■ **ASSIGNED TASK**: Without any of its pictures, the listing below should be output exactly.

■ **THE DATA**:

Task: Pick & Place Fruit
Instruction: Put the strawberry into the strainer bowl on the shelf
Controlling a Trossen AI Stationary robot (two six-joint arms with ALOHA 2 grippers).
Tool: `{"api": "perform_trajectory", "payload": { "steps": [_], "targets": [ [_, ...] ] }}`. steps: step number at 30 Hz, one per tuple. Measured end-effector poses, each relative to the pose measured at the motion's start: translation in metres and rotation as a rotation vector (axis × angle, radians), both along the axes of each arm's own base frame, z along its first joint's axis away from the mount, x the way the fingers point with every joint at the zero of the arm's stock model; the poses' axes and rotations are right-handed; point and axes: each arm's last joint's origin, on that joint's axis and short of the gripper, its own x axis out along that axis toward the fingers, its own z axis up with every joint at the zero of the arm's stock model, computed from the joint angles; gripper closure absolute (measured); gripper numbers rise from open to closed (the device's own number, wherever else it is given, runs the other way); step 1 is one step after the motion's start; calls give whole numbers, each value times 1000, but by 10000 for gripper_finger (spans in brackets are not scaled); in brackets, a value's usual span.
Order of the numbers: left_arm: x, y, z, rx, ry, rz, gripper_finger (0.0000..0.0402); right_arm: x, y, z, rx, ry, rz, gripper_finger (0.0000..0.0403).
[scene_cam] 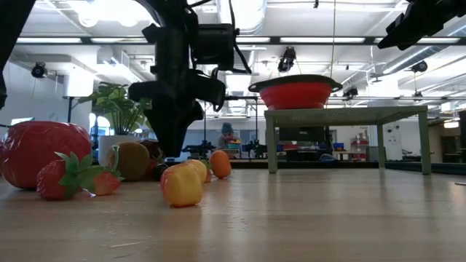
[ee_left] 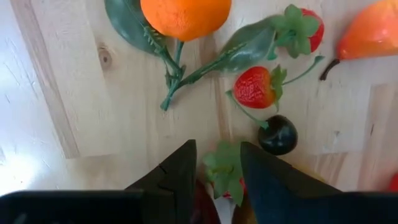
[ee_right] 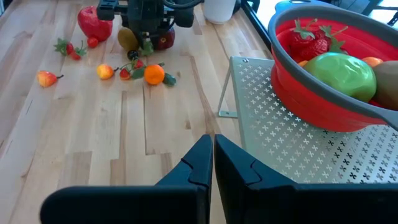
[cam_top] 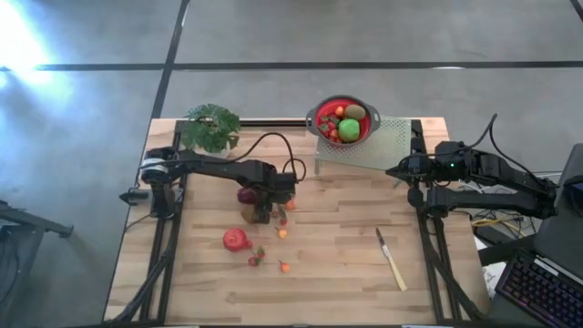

■ **RESPONSE TO THE EXERCISE**:
Task: Pick & Place Fruit
Instruction: Put the strawberry into the strainer bowl on the shelf
Controlling a Trossen AI Stationary robot (two six-joint arms with ALOHA 2 grippers).
Tool: `{"api": "perform_trajectory", "payload": { "steps": [_], "targets": [ [_, ...] ] }}`. steps: step number at 30 Hz, one per tuple. Measured end-effector poses, each relative to the pose measured at the motion's start: translation in metres and rotation as a rotation vector (axis × angle, radians), both along the axes of each arm's own base frame, z along its first joint's axis away from the mount, x the way the fingers point with every joint at the zero of the arm's stock model; the poses' axes and rotations are right-handed; point and axes: each arm's last joint's origin, on that joint's axis and short of the gripper, its own x axis out along that axis toward the fingers, its own z axis up with every joint at the zero of the arm's stock model, computed from the joint angles; gripper closure absolute (measured); gripper numbers rise from open to closed (the device's own number, wherever else it is given, runs the other way); step 1 is one step after the motion's start; calls give whole numbers, each value times 1000, but by 10000 for gripper_finger (spans in brackets are not scaled); in brackets, a value's usual span.
Order of the numbers: left_arm: x, y, z, rx, ry, rz, gripper_finger (0.0000..0.0402); right_arm: x, y, z, rx, ry, rz, gripper_finger (0.0000..0.0403).
[scene_cam] 
[ee_left] 
[ee_right] 
[cam_top] 

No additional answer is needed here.